3.7.4 Deployment Downtime Incident Report
Today during the deployment of the 3.7.4 patch we encountered some problems that led to an extended amount of downtime for Path of Exile as well as progress loss for any gameplay time played between when we initially deployed 3.7.4 and when we were finally able to deploy the fixed version approximately 2 hours later. I would like to take some time to explain what happened and how we will be preventing it in the future.
TimelineAt 12:00 NZT today we took the realm down to deploy 3.7.4. The downtime took approximately 18 minutes and the realm was back up at 12:18 NZT. At 12:25 NZT we were informed by Kakao Games, our Korean publisher, that Korean users who were logging in were being presented with the Create New Account dialog instead of logging into the existing accounts.
Without knowing what the problem was, my first call was to order the shutdown of the Korean login gateway in order to potentially reduce the amount of damage that might be done so that we could get time to investigate.
We fairly quickly determined that the patch contained a database migration to accounts that nobody from the production or server admin teams knew was in the patch. This migration destroyed all Kakao credentials in the database.
The migration system we use has the ability to fairly quickly swap back a specific data table in the case that a database migration causes damage, so we decided to shut the realm down, roll back the account data and redeploy 3.7.3d, preserving player progress made after the deploy, until we could create a fixed version of 3.7.4. We shut the realm down at 12:35 NZT.
At 12:48 NZT we had deployed 3.7.3d with the rolled back account database only.
Soon after that we started getting reports that people had lost fossils. Because in 3.7.3d fossils did not have a stack size, the stack size was lost when a user loaded any stash tab with stacked fossils in it. Unfortunately when I made the call to roll back the accounts database, I failed to consider the situation with fossils.

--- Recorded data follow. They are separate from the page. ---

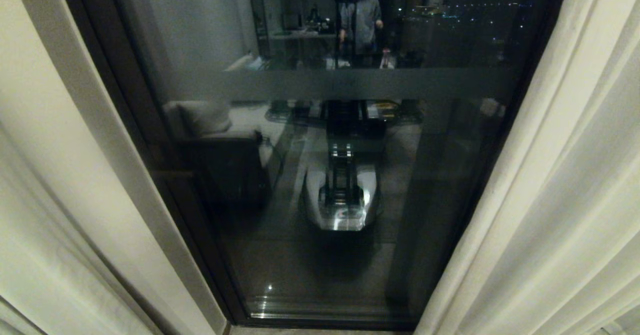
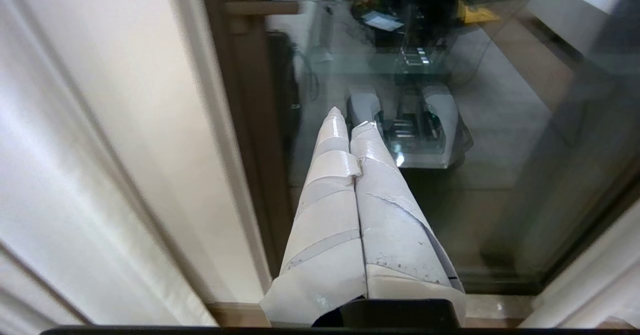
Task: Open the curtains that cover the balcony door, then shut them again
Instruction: Close the inner curtains on both sides
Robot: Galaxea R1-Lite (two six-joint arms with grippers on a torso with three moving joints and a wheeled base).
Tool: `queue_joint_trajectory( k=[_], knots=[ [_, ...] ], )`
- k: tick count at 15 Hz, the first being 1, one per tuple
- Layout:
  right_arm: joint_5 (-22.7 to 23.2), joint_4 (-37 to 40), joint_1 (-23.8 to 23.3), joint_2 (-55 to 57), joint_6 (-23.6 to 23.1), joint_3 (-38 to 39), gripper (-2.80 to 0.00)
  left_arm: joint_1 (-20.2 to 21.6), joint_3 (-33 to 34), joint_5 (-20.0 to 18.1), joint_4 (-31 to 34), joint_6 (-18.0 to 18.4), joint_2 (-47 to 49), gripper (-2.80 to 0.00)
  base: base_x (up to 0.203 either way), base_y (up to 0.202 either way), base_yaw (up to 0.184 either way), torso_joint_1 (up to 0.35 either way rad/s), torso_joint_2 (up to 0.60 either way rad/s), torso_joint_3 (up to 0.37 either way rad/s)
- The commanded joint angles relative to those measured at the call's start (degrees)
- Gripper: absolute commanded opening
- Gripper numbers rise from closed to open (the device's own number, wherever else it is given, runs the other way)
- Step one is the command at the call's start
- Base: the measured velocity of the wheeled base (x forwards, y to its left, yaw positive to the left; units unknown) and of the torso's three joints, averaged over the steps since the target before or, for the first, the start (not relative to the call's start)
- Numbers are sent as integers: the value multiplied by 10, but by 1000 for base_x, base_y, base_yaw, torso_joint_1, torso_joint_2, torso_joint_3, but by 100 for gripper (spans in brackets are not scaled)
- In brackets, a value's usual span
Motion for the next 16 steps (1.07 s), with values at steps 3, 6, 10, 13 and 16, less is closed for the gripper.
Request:
queue_joint_trajectory(
  k=[3, 6, 10, 13, 16],
  knots=[
    [0, 0, 0, 0, 0, 0, -280, 0, 0, 0, 0, 0, 0, -280, 0, 192, 1, 4, 1, 3],
    [0, 0, 0, 0, 0, 0, -280, 0, 0, -1, 0, 0, 0, -280, 0, 189, 0, 2, 2, 6],
    [0, 0, 0, 0, 0, 0, -280, 0, 0, 1, 1, 1, 0, -280, 0, 193, 0, 2, -1, 2],
    [0, 0, 0, 0, 0, 0, -280, 0, 0, 1, 1, 2, 0, -280, 0, 182, 3, 3, 4, 3],
    [0, 0, 1, 0, 0, 0, -280, 0, 0, 1, 1, 1, 0, -280, 0, 66, 1, 0, -1, 2]
  ],
)
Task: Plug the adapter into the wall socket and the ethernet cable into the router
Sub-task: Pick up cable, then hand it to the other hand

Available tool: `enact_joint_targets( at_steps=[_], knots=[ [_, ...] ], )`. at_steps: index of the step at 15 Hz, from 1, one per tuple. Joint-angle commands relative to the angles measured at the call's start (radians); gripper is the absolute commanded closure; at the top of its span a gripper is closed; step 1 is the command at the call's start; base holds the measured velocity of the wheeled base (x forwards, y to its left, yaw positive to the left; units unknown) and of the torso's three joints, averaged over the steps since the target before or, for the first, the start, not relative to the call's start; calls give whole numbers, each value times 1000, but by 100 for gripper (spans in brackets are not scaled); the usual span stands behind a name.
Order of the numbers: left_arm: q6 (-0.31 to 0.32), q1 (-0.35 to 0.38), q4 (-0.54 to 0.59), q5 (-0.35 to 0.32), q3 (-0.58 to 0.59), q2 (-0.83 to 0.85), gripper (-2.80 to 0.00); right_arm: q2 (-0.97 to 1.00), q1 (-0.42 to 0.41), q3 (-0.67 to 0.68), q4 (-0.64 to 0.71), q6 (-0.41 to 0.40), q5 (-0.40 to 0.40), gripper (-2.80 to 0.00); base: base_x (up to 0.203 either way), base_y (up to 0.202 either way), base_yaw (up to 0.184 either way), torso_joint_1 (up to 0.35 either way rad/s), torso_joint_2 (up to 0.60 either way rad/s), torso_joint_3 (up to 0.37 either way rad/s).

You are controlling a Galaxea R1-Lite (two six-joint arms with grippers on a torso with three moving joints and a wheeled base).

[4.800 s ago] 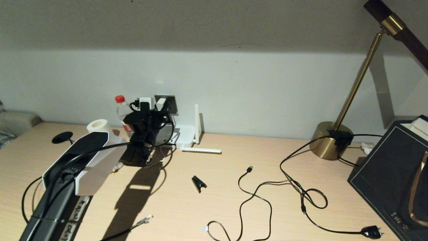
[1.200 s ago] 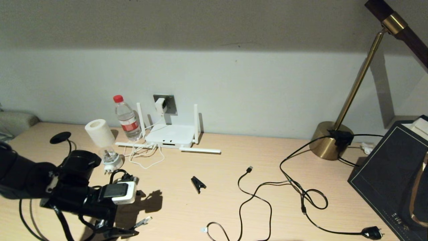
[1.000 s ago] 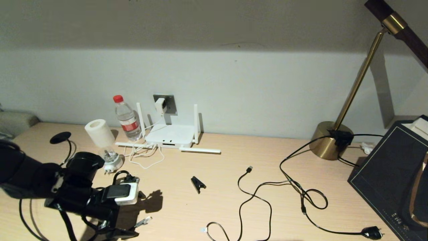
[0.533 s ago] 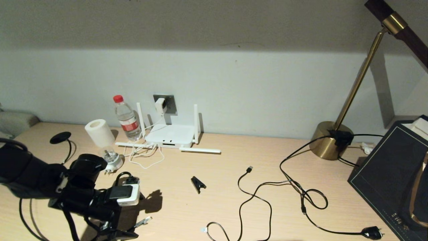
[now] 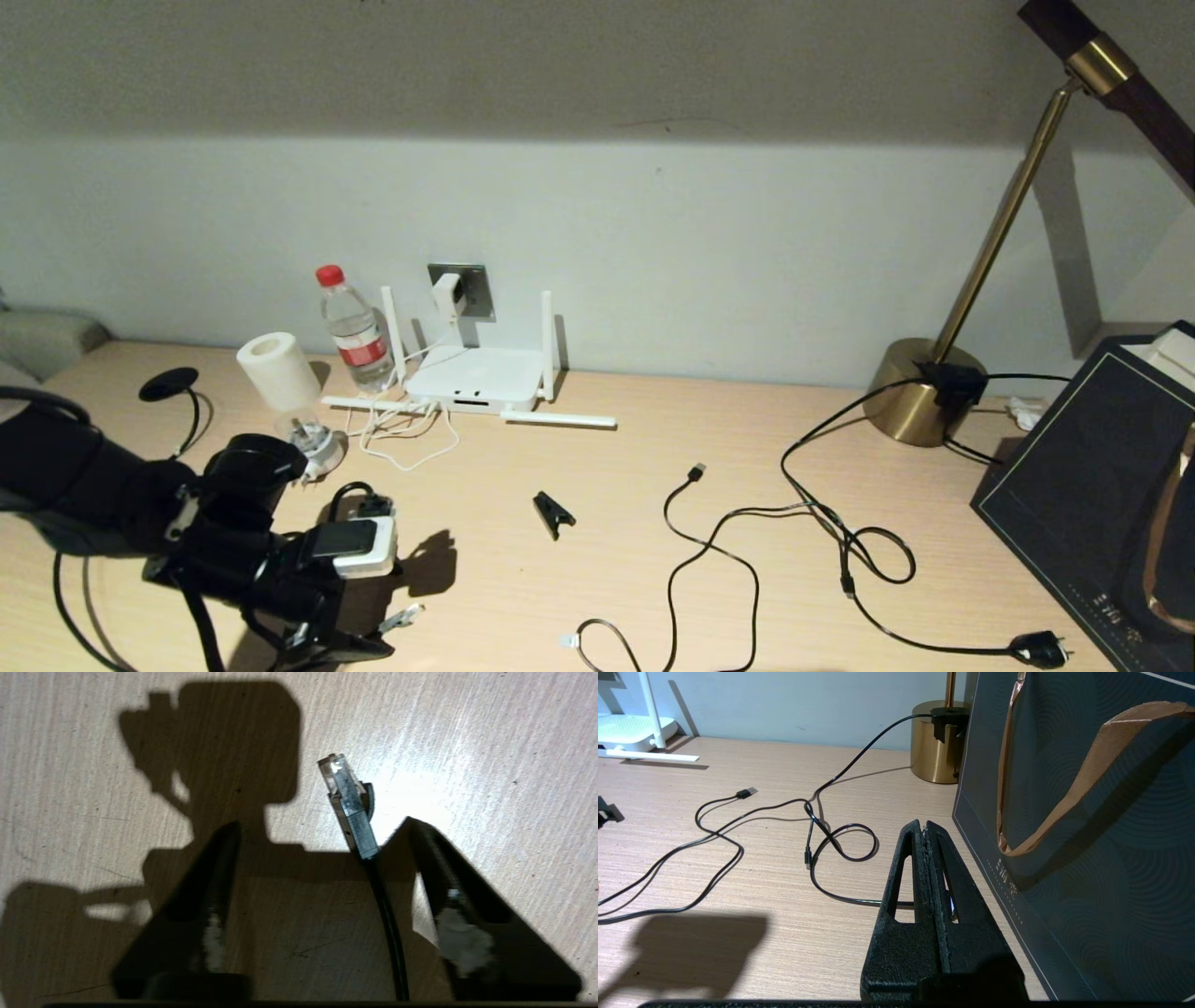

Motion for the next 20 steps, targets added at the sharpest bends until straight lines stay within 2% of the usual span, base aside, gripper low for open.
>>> enact_joint_targets(
  at_steps=[1,10,13,16,18,20],
  knots=[
    [8,0,2,-1,7,0,0,0,0,35,-1,0,1,0,0,0,0,0,0,0],
    [8,3,2,-4,7,4,0,0,0,35,0,0,1,0,0,0,0,0,0,0],
    [7,-2,-5,-58,-28,-22,0,0,0,35,0,0,1,0,0,0,0,0,0,0],
    [-8,-36,16,-102,-193,-85,0,0,0,35,-1,0,1,0,0,0,0,0,0,0],
    [-44,-92,95,-110,-354,-125,0,0,0,35,-1,-23,3,0,0,0,0,0,0,0],
    [-92,-154,160,-109,-536,-132,0,0,0,35,-1,0,2,0,0,0,0,0,0,0]
  ],
)
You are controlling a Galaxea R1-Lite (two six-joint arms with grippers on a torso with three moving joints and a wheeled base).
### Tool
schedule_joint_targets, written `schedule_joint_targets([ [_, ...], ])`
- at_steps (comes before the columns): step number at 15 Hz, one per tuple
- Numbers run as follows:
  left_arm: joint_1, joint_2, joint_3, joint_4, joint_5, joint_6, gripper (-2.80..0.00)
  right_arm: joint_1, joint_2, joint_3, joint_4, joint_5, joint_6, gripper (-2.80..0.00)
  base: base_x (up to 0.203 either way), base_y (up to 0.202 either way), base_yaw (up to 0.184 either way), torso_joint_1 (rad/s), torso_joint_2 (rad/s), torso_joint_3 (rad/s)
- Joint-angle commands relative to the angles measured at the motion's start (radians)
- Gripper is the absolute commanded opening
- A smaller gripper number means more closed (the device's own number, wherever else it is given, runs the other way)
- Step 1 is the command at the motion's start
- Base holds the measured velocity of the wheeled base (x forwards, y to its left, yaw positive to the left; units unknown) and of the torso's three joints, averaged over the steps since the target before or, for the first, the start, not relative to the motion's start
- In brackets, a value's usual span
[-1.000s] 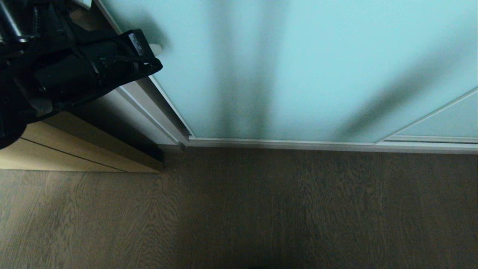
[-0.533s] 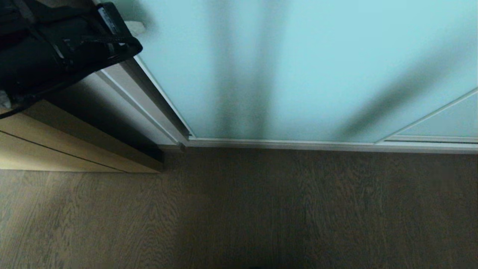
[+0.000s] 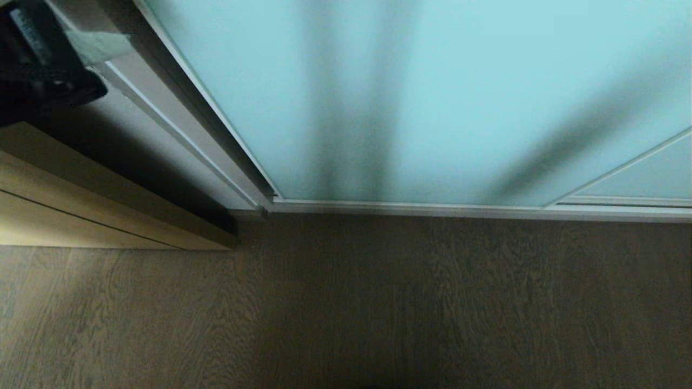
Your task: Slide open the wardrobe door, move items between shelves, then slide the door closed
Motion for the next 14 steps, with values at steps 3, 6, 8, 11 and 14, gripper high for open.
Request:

In order to prevent further damage, the realm was shutdown again at 13:00 NZT.
Unfortunately, this type of corruption wouldn't have been possible to fix with post-hoc analysis of logs so we decided to do a full database point-in-time rollback which would lose 29 minutes of player gameplay. I made the call that the economic damage of losing 29 minutes of game time would probably be lower than the economic impact of a lot of players losing a large number of valuable fossils.
By 13:05 NZT we started the process of rolling back the database with point-in-time recovery. Rolling the database backwards in this manner is a somewhat slow process, but by 13:45 NZT it was complete.
At this point we realised that the fixed version of 3.7.4 was very close to being ready, so we decided to wait for it to be deployed to the servers rather than deploy 3.7.3d again only to restart the realm again a few minutes later.
At 14:04 NZT we restarted the realm on version 3.7.4, and the (fixed) migration ran which was completed at 14:15 NZT at which point we allowed access to all the players.
In total this incident led to 123 minutes of effective downtime including the 29 minutes of gameplay that was lost.
ResponseThere were several mistakes made that led to this incident.
The first one is that a database migration was added to a patch without anyone being informed. Normally, when a database migration is included in a patch, there is special attention applied by QA and the server administrators to make sure that no data is lost and that it doesn't cause any issues. The producer who merged the change was unaware that there was a migration in the change they merged. In order to make sure that these changes get attention, we will add a system to prevent migrations being added without specific acknowledgement by the producer.
The second problem is that our QA processes didn't catch the issue. Even though this area wasn't flagged to QA, the problem was basic enough that we should have discovered it. The QA Quick-Check list did include that Kakao login is functional, but it didn't include a check to make sure that an old account still exists! We will be amending the checklist.
The third mistake was mine. After I learned about the faulty account migration I didn't take enough time to consider the changes in 3.7.4 to work out if any of them could have caused potential issues before making the call to roll back to 3.7.3d. In the future, we will make sure to understand all of the repercussions of a rollback before making this call. We would still have had some downtime, but we would have prevented any player gameplay loss.
This incident is not up to the standard of service that we want to provide to you, and I want to personally apologise for how it was handled. You should expect better from Grinding Gear Games and we will be doing everything we can to avoid this type of thing in the future.